▸ Work required
Restate the whole of the data below word for word, skipping the images.

▸ Data
--- START ---
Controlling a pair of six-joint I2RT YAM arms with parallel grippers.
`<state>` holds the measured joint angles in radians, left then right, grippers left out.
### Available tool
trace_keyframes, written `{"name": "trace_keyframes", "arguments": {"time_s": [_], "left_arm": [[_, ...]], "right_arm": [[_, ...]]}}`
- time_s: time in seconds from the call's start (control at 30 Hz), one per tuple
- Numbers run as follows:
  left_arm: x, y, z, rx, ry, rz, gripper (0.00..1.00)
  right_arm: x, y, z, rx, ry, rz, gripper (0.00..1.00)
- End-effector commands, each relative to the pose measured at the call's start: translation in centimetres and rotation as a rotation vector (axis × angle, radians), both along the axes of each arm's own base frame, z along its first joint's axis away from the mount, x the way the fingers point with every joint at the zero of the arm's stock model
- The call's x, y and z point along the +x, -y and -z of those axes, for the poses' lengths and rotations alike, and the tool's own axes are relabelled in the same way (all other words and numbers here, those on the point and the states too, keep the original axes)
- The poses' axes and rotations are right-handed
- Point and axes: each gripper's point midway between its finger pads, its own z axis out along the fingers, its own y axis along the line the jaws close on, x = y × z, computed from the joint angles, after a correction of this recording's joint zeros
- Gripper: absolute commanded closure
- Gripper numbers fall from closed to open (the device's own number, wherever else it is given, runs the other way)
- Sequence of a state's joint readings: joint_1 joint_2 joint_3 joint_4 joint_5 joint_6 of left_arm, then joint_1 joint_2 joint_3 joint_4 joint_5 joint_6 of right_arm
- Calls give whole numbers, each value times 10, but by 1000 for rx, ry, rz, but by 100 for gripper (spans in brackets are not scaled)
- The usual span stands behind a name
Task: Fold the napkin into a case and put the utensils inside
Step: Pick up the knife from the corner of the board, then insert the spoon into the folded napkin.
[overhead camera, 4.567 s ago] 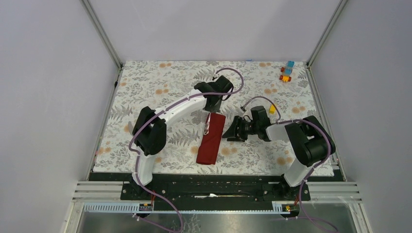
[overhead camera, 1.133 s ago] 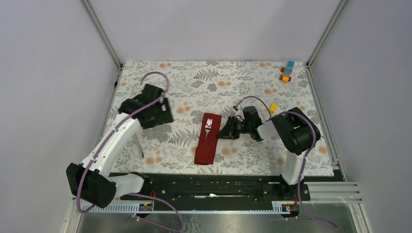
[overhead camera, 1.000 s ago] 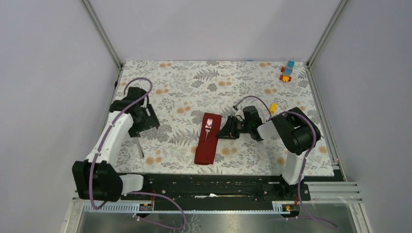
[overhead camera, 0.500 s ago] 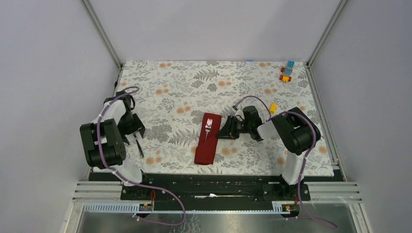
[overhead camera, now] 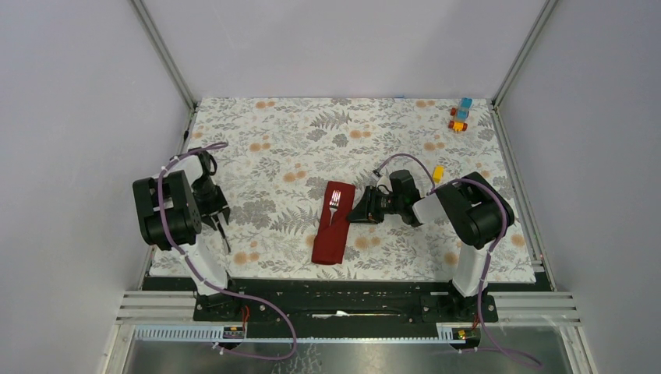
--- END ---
▸ Answer to this exercise
Controlling a pair of six-joint I2RT YAM arms with parallel grippers.
`<state>` holds the measured joint angles in radians, left then right, grippers left out.
### Available tool
trace_keyframes, written `{"name": "trace_keyframes", "arguments": {"time_s": [_], "left_arm": [[_, ...]], "right_arm": [[_, ...]]}}`
- time_s: time in seconds from the call's start (control at 30 Hz), one per tuple
- Numbers run as follows:
  left_arm: x, y, z, rx, ry, rz, gripper (0.00..1.00)
  right_arm: x, y, z, rx, ry, rz, gripper (0.00..1.00)
- End-effector commands, each relative to the pose measured at the call's start: translation in centimetres and rotation as a rotation vector (axis × angle, radians), both along the axes of each arm's own base frame, z along its first joint's axis away from the mount, x the way the fingers point with every joint at the zero of the arm's stock model
- The call's x, y and z point along the +x, -y and -z of those axes, for the poses' lengths and rotations alike, and the tool's own axes are relabelled in the same way (all other words and numbers here, those on the point and the states too, keep the original axes)
- The poses' axes and rotations are right-handed
- Point and axes: each gripper's point midway between its finger pads, its own z axis out along the fingers, its own y axis along the line the jaws close on, x = y × z, computed from the joint angles, after a correction of this recording's joint zeros
- Gripper: absolute commanded closure
- Gripper numbers fall from closed to open (the device's own number, wherever else it is given, runs the other way)
- Sequence of a state's joint readings: joint_1 joint_2 joint_3 joint_4 joint_5 joint_6 of left_arm, then joint_1 joint_2 joint_3 joint_4 joint_5 joint_6 of right_arm
- Calls give whole numbers, each value times 10, but by 1000 for rx, ry, rz, but by 100 for gripper (spans in brackets are not scaled)
- The usual span stands behind a name
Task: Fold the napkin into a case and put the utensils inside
Step: Pick up the knife from the corner of the board, then insert the spoon into the folded napkin.
[overhead camera, 4.567 s ago] 
[overhead camera, 1.133 s ago] 
[overhead camera, 1.000 s ago] 
[overhead camera, 0.500 s ago] 
[overhead camera, now] 

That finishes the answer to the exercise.